→ **Provided entries**:
+ + + + +

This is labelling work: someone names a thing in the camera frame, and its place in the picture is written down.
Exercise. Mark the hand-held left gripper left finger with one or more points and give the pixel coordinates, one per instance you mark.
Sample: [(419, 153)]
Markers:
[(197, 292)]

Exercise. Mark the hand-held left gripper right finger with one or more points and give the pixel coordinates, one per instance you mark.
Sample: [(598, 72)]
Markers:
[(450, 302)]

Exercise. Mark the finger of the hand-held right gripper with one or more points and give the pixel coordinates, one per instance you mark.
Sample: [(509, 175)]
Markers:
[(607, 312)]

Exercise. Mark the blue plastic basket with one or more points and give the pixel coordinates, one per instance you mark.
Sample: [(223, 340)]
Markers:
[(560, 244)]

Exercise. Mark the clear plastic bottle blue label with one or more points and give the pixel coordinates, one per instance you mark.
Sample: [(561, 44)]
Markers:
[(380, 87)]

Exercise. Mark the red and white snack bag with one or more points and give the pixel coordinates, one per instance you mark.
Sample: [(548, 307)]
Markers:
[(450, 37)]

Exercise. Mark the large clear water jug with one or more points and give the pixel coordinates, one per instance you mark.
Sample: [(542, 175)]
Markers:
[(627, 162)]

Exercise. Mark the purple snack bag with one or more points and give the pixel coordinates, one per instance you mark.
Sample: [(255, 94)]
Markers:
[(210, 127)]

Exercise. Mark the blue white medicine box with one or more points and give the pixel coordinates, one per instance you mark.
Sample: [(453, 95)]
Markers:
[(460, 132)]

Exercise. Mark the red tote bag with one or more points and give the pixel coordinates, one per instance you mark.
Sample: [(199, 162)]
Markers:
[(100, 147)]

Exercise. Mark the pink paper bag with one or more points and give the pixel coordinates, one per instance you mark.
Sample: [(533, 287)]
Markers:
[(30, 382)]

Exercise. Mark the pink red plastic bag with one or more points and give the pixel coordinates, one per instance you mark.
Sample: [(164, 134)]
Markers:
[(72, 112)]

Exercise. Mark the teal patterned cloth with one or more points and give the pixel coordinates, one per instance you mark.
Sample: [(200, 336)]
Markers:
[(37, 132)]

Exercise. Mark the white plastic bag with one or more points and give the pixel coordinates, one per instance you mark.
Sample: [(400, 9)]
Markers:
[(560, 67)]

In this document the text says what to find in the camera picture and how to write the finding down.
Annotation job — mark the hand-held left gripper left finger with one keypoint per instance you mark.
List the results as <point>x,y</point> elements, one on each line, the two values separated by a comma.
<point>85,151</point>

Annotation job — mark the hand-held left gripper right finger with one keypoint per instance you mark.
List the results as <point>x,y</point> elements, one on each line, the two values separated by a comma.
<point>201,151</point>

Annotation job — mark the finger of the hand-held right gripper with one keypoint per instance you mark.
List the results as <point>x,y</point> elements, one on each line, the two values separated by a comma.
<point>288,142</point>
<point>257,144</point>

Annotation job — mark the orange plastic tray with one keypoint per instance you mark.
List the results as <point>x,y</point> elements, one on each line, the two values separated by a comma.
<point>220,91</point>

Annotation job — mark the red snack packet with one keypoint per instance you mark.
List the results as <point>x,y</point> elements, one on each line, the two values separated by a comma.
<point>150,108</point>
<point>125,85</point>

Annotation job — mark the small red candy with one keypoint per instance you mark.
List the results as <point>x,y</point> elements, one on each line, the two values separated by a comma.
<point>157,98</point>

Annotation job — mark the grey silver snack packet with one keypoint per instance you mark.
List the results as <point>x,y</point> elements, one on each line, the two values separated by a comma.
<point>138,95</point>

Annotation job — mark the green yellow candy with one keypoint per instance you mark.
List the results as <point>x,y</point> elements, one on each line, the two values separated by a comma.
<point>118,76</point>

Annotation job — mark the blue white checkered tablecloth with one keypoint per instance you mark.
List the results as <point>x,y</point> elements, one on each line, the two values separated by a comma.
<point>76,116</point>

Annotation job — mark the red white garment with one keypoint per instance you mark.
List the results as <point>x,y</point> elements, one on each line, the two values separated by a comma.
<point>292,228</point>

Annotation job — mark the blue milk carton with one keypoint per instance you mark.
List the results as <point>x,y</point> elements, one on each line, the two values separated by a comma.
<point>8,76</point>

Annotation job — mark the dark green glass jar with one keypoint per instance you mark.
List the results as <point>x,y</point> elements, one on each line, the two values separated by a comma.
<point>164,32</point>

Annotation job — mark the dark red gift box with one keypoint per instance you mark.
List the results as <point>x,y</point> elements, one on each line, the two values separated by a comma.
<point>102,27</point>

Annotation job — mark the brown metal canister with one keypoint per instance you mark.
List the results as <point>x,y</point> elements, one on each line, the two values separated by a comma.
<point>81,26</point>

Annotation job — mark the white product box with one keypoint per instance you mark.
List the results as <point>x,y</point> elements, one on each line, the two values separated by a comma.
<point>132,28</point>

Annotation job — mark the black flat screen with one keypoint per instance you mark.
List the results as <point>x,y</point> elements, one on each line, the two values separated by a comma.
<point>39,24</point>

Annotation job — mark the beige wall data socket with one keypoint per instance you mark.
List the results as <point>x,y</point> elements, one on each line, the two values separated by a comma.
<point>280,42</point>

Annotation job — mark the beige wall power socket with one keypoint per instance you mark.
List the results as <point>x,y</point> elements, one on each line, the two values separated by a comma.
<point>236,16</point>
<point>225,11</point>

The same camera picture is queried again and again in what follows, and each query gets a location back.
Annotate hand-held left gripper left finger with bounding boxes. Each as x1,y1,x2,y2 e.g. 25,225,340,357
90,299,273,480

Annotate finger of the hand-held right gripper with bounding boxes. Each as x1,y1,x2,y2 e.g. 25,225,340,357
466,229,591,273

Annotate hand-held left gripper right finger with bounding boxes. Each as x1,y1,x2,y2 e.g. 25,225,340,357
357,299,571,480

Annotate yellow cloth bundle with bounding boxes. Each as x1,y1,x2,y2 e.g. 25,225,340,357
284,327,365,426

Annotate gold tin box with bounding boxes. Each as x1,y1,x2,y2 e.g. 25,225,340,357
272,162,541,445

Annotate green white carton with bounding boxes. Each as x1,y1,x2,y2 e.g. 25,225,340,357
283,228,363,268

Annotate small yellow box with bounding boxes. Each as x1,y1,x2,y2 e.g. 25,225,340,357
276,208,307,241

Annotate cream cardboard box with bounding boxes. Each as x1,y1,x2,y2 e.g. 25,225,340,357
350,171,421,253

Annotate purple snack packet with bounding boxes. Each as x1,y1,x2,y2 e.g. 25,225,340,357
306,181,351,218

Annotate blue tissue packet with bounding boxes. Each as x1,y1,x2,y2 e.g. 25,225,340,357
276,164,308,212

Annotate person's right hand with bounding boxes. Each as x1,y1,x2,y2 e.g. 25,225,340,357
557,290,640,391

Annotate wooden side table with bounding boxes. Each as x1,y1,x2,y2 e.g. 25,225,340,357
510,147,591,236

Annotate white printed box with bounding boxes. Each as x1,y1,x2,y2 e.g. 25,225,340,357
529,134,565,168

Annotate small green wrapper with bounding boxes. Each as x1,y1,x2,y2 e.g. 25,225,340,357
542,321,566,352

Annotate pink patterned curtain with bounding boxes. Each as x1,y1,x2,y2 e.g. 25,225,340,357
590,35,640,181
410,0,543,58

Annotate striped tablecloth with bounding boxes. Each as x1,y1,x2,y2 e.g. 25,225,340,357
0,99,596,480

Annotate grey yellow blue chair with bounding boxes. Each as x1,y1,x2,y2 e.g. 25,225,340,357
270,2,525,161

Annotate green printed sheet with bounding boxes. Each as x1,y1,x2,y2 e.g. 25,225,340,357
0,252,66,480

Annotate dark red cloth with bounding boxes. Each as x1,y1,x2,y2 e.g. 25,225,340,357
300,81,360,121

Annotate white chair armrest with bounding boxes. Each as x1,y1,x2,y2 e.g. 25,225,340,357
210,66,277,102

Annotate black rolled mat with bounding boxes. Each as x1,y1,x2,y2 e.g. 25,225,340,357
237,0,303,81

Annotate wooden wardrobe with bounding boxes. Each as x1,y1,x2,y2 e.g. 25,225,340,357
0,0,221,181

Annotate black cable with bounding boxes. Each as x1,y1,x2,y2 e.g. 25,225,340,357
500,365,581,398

+ + + + +

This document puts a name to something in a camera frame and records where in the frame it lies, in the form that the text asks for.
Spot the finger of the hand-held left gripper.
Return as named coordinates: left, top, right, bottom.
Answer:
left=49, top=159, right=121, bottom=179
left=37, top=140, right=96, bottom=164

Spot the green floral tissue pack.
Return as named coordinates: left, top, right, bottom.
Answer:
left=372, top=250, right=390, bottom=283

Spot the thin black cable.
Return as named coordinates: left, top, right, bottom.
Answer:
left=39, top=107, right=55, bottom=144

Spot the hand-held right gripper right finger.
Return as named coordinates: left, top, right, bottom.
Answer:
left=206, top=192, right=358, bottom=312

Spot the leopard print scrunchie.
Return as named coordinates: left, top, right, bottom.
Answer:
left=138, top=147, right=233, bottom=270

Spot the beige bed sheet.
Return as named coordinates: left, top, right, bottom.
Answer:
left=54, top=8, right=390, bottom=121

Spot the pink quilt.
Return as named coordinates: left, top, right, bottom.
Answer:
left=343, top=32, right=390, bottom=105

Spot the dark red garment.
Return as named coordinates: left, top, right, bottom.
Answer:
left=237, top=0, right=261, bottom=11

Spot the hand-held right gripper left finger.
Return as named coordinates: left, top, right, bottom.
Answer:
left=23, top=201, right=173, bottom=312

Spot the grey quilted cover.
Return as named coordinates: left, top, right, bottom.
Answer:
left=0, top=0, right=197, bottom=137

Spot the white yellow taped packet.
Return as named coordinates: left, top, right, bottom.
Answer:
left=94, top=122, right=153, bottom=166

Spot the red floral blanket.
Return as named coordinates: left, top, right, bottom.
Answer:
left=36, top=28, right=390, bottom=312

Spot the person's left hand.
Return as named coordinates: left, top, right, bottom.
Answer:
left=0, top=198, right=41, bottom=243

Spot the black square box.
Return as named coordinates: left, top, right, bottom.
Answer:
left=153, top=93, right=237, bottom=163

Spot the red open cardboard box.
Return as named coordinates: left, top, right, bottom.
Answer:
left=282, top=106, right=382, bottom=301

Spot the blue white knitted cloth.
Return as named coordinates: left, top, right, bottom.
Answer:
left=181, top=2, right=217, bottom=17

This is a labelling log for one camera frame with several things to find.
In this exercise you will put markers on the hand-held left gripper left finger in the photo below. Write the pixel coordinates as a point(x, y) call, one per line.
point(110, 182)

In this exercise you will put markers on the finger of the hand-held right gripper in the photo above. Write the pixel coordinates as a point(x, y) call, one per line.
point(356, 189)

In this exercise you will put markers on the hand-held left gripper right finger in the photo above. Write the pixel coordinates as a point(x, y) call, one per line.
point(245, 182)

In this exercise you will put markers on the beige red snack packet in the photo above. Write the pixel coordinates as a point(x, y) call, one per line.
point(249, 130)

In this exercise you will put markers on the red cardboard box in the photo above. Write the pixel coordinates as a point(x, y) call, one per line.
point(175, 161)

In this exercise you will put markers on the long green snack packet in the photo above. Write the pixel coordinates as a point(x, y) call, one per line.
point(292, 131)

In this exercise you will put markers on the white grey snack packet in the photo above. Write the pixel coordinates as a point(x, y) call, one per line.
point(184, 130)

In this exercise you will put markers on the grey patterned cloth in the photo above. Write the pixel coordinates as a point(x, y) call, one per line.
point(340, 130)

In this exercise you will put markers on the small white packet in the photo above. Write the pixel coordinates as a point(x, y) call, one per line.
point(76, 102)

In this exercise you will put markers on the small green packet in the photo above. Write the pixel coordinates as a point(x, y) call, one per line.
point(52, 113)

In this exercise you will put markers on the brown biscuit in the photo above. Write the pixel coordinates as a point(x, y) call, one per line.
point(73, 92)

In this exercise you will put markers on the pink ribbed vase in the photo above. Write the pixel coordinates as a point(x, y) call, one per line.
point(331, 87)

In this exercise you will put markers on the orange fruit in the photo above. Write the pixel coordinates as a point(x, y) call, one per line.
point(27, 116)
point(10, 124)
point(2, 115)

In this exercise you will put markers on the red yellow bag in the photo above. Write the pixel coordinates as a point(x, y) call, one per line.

+ + + + +

→ **The problem**: Only lines with the word "clear" count here; copy every one from the records.

→ **Result below**:
Exercise. Mark the clear plastic bottle blue label with one or more points and give the pixel coordinates, one per instance you mark.
Exercise. Mark the large clear water jug with one or more points and give the pixel coordinates, one per instance you mark.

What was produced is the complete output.